Originally founded in beautiful Amsterdam, the rising indie duo Donna Blue — romantic couple and muses, Danique van Kesteren and Bart van Dalen — quickly established a dreamy and cinematic sound seemingly influenced by Phil Spector, Wall of Sound-like pop, Pasty Cline, yè yè and David Lynch‘s Twin Peaks with the release of 2017’s self-titled debut, which featured “Sunset Blvd,” a track that received airplay on Elton John’s Apple Music radio show Rocket Hour.

Back in 2020, Dutch indie label, Snowstar Records, released the duo’s self-produced and self-recorded five-song EP Inbetween saw the duo continuing upon the sound that quickly won them attention nationally and internationally — while also drawing from Roy OrbisonJulee Cruise, Nancy Sinatra, Patsy Cline.

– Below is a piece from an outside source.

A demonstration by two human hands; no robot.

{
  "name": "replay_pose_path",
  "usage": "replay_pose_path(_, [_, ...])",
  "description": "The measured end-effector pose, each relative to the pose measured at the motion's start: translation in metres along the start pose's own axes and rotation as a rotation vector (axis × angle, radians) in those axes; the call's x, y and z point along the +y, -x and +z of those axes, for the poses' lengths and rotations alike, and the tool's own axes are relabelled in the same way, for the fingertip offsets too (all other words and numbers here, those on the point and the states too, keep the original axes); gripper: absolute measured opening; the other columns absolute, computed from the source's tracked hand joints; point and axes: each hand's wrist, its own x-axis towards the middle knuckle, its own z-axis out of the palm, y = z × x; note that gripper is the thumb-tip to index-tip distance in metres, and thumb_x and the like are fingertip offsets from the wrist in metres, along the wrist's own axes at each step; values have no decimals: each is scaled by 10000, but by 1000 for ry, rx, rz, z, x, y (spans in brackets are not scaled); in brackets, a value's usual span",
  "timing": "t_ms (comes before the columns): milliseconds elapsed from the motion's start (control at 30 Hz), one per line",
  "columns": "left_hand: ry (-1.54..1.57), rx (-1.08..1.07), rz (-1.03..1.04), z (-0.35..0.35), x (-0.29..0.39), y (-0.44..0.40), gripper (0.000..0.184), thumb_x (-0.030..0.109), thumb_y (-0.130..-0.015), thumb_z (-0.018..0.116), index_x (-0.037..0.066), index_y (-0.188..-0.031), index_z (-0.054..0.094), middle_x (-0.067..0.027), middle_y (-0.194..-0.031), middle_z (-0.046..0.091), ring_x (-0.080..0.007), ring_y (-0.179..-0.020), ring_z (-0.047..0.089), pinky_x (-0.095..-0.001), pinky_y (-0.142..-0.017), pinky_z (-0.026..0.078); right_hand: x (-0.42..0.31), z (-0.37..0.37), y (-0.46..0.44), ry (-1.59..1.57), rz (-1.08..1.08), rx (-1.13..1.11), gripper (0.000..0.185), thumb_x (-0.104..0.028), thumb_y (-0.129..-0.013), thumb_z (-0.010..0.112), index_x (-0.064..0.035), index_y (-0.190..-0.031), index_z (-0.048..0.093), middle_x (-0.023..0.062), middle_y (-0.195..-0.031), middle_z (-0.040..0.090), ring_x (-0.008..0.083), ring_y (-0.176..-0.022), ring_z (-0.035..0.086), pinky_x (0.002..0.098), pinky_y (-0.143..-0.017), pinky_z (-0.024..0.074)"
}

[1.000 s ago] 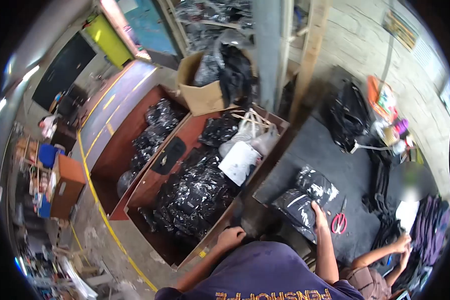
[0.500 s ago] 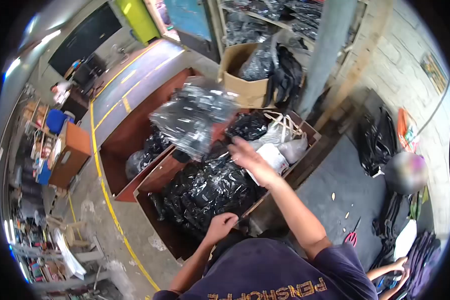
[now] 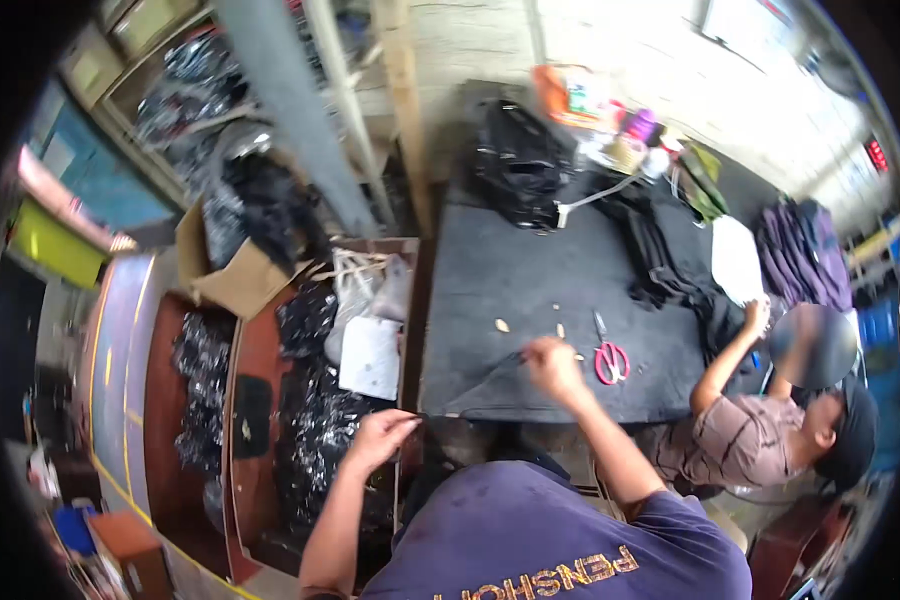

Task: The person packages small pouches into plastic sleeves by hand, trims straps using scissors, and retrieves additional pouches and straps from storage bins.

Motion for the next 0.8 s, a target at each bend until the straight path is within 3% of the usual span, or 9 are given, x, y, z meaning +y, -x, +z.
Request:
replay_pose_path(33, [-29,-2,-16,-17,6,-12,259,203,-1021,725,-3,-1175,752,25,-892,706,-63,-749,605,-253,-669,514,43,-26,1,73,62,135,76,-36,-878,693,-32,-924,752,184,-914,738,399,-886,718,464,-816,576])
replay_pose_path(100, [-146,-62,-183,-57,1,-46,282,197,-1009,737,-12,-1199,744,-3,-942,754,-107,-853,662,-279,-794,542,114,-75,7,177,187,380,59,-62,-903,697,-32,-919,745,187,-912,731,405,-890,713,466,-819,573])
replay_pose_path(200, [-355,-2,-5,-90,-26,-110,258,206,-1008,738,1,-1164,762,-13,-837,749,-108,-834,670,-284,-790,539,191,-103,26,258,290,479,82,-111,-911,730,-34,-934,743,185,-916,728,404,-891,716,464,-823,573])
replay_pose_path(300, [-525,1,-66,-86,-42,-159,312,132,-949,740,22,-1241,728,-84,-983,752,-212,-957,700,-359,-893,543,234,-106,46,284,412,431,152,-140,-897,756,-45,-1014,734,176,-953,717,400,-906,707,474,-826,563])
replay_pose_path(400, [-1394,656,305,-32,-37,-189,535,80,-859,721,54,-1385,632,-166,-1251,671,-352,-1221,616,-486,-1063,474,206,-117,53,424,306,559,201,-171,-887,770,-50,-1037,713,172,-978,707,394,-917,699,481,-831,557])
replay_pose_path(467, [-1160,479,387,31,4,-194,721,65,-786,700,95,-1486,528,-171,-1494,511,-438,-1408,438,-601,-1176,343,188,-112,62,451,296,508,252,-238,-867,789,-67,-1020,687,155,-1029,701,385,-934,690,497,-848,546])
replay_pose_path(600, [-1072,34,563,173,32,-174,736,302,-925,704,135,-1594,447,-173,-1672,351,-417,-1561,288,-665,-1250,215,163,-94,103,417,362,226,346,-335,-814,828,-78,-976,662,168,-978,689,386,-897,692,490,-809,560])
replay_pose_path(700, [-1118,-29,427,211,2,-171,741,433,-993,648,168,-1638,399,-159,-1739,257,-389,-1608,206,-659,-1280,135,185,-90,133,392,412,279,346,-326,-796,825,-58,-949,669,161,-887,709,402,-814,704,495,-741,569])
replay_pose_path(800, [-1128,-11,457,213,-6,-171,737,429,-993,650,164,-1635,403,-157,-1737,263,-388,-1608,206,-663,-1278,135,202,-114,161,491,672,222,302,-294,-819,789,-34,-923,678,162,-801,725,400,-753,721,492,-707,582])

The end result was an effort that evokes late nights wandering narrow European streets, daydreaming in smokey cafes, sitting in bars reflecting on your life while nursing a drink. Personally, the EP’s material immediately brings back very specific memories: walking through Amsterdam’s Centrum and Red Light Districts late at night, the prostitutes summoning men with a wink and a wry smile, and passing drunk revelers on the street; and walking through Frankfurt-am-Main’s Haupwatche and Romer Districts with the surreal and lonely ache of being a foreigner.

Donna Blue’s highly-anticipated full-lengths but Dark Roses is slated for a May 13, 2022 release through Snowstar Records. The album is reportedly features 11 dreamy and cinematic tracks that feel like a film score for a romantic, film noir. While playing with the feeling of being alive, yet in a carefully sculpted parallel world, the album’s material finds the duo taking on a decidedly twangy Western sound inspired by Ennio Morricone, Piero Piccioni and John Barry paired with dreamily sensual vocals.

Dark Roses‘ fourth and latest single “The Beginning” is a slow-burning, lush, and cinematic track centered around shimmering and twangy guitars, soaring keys, propulsive, hi-hat driven rhythms paired with van Kesteren’s aching vocal. Fittingly, “The Beginning” sounds as though it should be part of the opening credits of a gorgeously shot and surreal film set in the Amsterdam or Berlin suburbs that’s one part social commentary, one part Romantic mediation, one part love story and one part psychedelic freak out.